Its 90-second promo video showcasing its augmented reality product got the Web talking, but Magic Leap itself isn’t quite ready to discuss its AR headset.
Magic Leap CEO Rony Abovitz, who gave a TED talk in a mock spacesuit in 2012, was scheduled to present last week at another TED talk in Vancouver, where he was expected to reveal what his company has up its sleeve. The company pulled out a few days ahead of the presentation, but it left the tech world with a teaser trailer for the time being.
Magic Leap’s YouTube video showcases an AR game being played on a working prototype of the headset.
Though some may not believe it, Magic Leap said the game is in fact real.
“It’s time to bring magic back into the world,” is the company’s mantra.
What’s Out of the Hat So Far
Magic Leap’s take on augmented reality was born of the philosophy that computing should be shaped around humans. That line of thinking led to its Dynamic Digitized Lightfield Signal technology, which is being orbited by new software, sensors, processors, and at least one headset.
Digital Lightfield is a biometric technology that Magic Leap is developing with the goal of creating digital objects that are indistinguishable from items in the real world.
The current team, according to Magic Leap, is composed of storytellers, rocket scientists, artificial intelligence gurus, software ninjas, computing hobbits, movie freaks, mathematical artists, whole-earthers, psychedelic physicists, people people and music lovers.
While Magic Leap is using illusory language and its product remains elusive — for now — the company has acquired the funding necessary to deliver on its promise of a cinematic AR experience. Magic Leap last fall announced that it had secured US$542 million in series B funding.
Google led Magic Leap’s second round of funding, and Qualcomm pitched in via its venture arm. A number of individual investors have put their money behind Magic Leap as well.
No Mirage
By some accounts, Magic Leap is years away from a consumer release and, like other AR tech, it may appear to some consumers as a mirage that’s constantly miles ahead.

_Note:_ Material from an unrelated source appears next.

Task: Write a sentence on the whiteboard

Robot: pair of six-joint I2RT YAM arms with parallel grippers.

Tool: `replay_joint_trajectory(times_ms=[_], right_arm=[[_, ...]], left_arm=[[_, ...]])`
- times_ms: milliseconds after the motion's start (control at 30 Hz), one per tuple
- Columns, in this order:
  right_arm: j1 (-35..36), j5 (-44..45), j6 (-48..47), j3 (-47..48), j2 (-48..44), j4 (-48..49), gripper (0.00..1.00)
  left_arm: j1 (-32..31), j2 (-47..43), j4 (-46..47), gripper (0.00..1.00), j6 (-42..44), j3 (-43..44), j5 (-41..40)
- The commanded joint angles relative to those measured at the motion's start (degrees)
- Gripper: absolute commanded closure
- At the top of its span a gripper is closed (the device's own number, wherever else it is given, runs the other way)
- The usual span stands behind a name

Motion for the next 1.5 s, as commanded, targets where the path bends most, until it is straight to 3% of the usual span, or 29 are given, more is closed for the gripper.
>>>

However, in the related virtual reality market, there’s plenty happening. Samsung’s Gear VR and Google’s cheap Cardboard VR are already available. New headsets could arrive this fall if SteamVR and HTC’s Vive VR stay on course.
Even though a VR product might attract mainstream interest before a consumer version of an AR headset does, there’s a shorter path to success for the latter, according Dennis Wingo, CEO of Skycorp.
The 36-year-veteran of the computer and aerospace industries has worked with Google Glass in an effort to integrate its AR tech with the International Space Station.
“AR is in its early stages of growth now, and in 10 years we will wonder what we did without it,” Wingo told TechNewsWorld. “VR has a different pathway to success, but it still gets perfected in the business environment and then the successes there are leveraged into the consumer world.”
Regardless of which visual computing technology experiences widespread adoption first, one won’t necessarily dominate the market and leave the other locked out, according to Tony Massimini, chief of technology at Semico Research.
Along with a possible gulf between the two technologies in prices, with VR for the most part poised to be more expensive, different use cases should help them each find its own niche, he told TechNewsWorld.
VR delivers experiences that are meant to completely immerse wearers, while AR seeks to serve up information as its users need it, Massimini said.
“I think you’re looking at different classes of use, and I don’t think that one necessarily precludes the other — I think they may even complement the other,” he suggested. “Also, if someone’s working on VR, they’re going to try to leverage their technology and use it in AR.”